Netflix has unveiled a first look at Enola Holmes 3 and set a date: the newest film in the series premieres July 1, sending Millie Bobby Brown’s Enola to Malta for what the streamer calls a case “more tangled and treacherous than any she has faced before.”
Brown returns as the series’ central detective, joined by Henry Cavill as Sherlock Holmes and Helena Bonham Carter as Eudoria; Philip Barantini directed this installment, the first in the trilogy not helmed by Harry Bradbeer. Also confirmed in the new images and credits are Himesh Patel as Dr. John Watson, Louis Partridge as Tewkesbury and Sharon Duncan-Brewster reprising her role as Mira Troy/Moriarty.
The first-look photos include a stack of vivid, plot-telling moments: Enola and Sherlock bent over a bookshop table belonging to an unseen Kemble; a still of Enola appearing to escape a burning building; Enola in a bridal veil; Watson chatting with Tewkesbury; and a quieter shot of Enola cozying up to Tewkesbury by the coast. Taken together, they suggest an overseas adventure that mixes danger, disguise and personal stakes.

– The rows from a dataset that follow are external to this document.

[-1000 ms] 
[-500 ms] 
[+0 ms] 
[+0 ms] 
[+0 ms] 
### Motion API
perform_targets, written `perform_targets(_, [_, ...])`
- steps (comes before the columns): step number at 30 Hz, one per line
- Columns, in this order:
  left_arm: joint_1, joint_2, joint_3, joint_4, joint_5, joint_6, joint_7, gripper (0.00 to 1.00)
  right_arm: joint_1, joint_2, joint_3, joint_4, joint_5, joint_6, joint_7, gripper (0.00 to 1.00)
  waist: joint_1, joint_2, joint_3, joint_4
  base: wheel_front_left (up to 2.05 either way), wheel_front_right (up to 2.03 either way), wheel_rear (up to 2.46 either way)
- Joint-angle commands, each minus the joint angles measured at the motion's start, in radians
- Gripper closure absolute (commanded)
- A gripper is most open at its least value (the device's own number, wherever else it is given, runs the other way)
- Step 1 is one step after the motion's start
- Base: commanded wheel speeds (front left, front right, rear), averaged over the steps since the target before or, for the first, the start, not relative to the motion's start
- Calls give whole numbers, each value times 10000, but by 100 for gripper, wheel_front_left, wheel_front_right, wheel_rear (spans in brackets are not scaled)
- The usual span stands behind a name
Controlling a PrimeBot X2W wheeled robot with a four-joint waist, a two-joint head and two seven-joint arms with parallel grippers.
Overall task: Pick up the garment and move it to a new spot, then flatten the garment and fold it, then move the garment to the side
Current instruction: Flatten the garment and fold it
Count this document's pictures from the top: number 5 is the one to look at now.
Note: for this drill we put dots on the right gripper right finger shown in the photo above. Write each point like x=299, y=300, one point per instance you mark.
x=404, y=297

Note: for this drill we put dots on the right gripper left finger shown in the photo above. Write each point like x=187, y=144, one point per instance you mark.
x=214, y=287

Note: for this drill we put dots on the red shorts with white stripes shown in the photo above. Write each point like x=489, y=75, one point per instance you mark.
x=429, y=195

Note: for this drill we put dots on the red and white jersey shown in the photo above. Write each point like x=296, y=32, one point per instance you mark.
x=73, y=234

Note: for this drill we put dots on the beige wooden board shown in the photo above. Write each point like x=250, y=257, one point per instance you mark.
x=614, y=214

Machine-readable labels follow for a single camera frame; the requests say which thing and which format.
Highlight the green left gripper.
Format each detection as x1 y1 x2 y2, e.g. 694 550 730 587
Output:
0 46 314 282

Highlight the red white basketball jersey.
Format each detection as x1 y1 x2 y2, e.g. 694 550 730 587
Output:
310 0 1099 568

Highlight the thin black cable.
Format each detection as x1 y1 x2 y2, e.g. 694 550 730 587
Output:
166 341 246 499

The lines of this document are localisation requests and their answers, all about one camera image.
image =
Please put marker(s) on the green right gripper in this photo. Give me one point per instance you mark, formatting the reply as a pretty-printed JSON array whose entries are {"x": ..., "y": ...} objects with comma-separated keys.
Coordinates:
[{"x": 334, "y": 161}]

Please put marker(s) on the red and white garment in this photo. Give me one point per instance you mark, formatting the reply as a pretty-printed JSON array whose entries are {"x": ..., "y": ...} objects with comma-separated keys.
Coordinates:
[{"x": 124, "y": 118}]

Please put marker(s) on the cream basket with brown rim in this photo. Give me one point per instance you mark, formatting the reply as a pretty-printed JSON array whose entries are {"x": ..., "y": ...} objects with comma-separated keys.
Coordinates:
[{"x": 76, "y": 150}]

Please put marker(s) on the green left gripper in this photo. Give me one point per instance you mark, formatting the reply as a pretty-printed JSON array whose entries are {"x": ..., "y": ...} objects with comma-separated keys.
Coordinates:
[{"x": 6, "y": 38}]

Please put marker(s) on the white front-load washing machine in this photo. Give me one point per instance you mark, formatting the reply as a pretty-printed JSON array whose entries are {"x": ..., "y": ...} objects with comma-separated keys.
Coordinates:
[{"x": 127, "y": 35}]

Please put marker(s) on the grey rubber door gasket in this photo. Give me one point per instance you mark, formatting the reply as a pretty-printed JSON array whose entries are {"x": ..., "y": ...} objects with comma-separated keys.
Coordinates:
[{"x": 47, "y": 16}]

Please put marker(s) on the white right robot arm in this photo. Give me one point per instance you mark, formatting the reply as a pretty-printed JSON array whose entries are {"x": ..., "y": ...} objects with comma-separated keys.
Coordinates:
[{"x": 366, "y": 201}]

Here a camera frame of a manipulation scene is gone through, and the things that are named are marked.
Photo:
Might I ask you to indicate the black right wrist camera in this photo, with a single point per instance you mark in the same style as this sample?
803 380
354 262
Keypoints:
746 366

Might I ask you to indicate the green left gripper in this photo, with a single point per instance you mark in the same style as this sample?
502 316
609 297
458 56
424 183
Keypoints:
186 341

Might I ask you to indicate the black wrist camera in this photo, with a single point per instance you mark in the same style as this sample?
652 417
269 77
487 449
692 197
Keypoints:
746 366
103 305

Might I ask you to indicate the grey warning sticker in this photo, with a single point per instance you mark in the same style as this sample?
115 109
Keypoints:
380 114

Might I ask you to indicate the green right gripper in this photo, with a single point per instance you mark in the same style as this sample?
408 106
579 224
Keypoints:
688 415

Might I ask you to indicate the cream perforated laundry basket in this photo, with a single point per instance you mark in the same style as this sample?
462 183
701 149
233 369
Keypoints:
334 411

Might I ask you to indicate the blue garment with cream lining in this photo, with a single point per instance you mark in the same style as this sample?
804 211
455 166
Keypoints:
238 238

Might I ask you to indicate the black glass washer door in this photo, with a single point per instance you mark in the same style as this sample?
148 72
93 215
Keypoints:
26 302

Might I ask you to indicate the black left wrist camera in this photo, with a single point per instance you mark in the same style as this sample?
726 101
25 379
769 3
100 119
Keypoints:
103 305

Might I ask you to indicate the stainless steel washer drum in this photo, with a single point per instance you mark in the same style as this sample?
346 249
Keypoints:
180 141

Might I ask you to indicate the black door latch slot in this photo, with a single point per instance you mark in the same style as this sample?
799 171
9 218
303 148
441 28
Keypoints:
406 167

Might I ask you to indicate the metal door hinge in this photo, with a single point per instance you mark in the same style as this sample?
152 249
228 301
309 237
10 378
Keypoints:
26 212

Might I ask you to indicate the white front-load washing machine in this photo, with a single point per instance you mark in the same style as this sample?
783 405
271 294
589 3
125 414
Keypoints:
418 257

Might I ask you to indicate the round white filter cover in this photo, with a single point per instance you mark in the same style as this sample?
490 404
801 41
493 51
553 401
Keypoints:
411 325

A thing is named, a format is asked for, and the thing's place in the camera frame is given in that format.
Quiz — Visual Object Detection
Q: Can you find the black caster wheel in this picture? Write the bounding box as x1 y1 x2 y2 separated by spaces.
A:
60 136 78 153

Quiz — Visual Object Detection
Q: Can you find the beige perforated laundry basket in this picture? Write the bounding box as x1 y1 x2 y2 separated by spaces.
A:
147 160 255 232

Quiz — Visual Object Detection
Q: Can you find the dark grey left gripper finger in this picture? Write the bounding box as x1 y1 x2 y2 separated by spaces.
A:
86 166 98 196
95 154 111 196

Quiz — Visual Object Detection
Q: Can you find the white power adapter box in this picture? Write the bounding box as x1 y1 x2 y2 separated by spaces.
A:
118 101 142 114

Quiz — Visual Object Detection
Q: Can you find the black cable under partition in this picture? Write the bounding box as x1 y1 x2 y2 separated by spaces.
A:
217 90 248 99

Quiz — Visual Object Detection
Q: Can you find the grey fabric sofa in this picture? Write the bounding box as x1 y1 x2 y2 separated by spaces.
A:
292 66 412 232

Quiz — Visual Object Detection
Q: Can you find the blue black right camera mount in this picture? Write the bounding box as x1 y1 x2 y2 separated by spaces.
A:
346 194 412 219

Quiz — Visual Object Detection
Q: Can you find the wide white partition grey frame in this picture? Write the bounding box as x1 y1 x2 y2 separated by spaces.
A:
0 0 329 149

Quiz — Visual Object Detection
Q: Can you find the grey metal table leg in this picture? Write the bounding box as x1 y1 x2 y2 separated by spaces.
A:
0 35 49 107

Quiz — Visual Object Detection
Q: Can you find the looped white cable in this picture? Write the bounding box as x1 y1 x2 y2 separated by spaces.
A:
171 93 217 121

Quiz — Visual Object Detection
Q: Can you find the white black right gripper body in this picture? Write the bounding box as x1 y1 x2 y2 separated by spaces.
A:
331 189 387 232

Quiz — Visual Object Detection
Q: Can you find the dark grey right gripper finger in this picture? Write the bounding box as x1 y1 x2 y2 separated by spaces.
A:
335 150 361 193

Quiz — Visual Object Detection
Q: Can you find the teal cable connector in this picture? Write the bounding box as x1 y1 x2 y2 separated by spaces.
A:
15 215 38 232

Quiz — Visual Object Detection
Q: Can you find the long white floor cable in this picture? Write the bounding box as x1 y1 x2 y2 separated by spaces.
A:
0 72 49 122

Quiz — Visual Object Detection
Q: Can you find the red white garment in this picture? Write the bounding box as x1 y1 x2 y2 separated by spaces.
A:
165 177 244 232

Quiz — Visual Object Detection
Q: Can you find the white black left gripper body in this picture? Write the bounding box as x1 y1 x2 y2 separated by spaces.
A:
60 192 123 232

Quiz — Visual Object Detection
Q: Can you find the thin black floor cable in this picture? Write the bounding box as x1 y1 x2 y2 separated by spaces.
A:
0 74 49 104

Netflix’s announcement framed the film as an invitation to a new chapter in the character’s life, and the company’s copy underlines the setting and tone: adventure chases detective Enola Holmes to Malta, where personal and professional dreams collide. The streamer also timed the release to give viewers a clear calendar target — July 1 — for the next installment of a franchise that now spans three films.
Brown has been explicit about the arc she sees for Enola. She told reporters the new chapter shows a heroine “stepping into a version of herself that feels much more defined but still evolving.” Brown said Enola “has built something for herself” and is simultaneously “questioning what she wants next,” an internal tug that the Malta setting and the film’s imagery appear designed to test.
Context matters: at the close of Enola Holmes 2 the siblings’ dynamic was unsettled — Sherlock proposed they team up, and Enola refused, vowing to make a name for herself and opening her own office. The same ending left Moriarty arrested by Lestrade and then escaping, and Watson moving in with Sherlock. Those threads create immediate narrative pressure for a third film: will Enola keep her promise to strike out alone, or will the new case draw her back into partnership? The first images hint at both possibilities.
The change behind the camera is another source of friction. Barantini replaces Bradbeer, who directed the earlier films; the production has been kept deliberately under wraps because the story is a mystery. That shift raises questions about tone and pacing even as familiar faces return. Can Barantini keep the series’ blend of breezy mystery and character work while taking Enola farther afield and deeper into personal territory? The photos promise spectacle and intimacy, but they don’t resolve that question.
For viewers who remember the end of the second film, the stakes are both external and interior: Enola may be chasing a dangerous case overseas, but she is also chasing an answer to who she wants to be. The images — a burning building, a bridal veil, a seaside tryst — all point to a story that will force choices rather than simply solve puzzles.
What happens next is straightforward and immediate: enola holmes 3 arrives on Netflix on July 1 and will offer the first full picture of how those choices play out. Based on the cast list, the promotional stills and Brown’s description of Enola’s state of mind, this film is poised to tilt the series from youthful proving ground toward a more defined, personal reckoning for its lead — and to do so on public, international terrain rather than the familiar streets of home.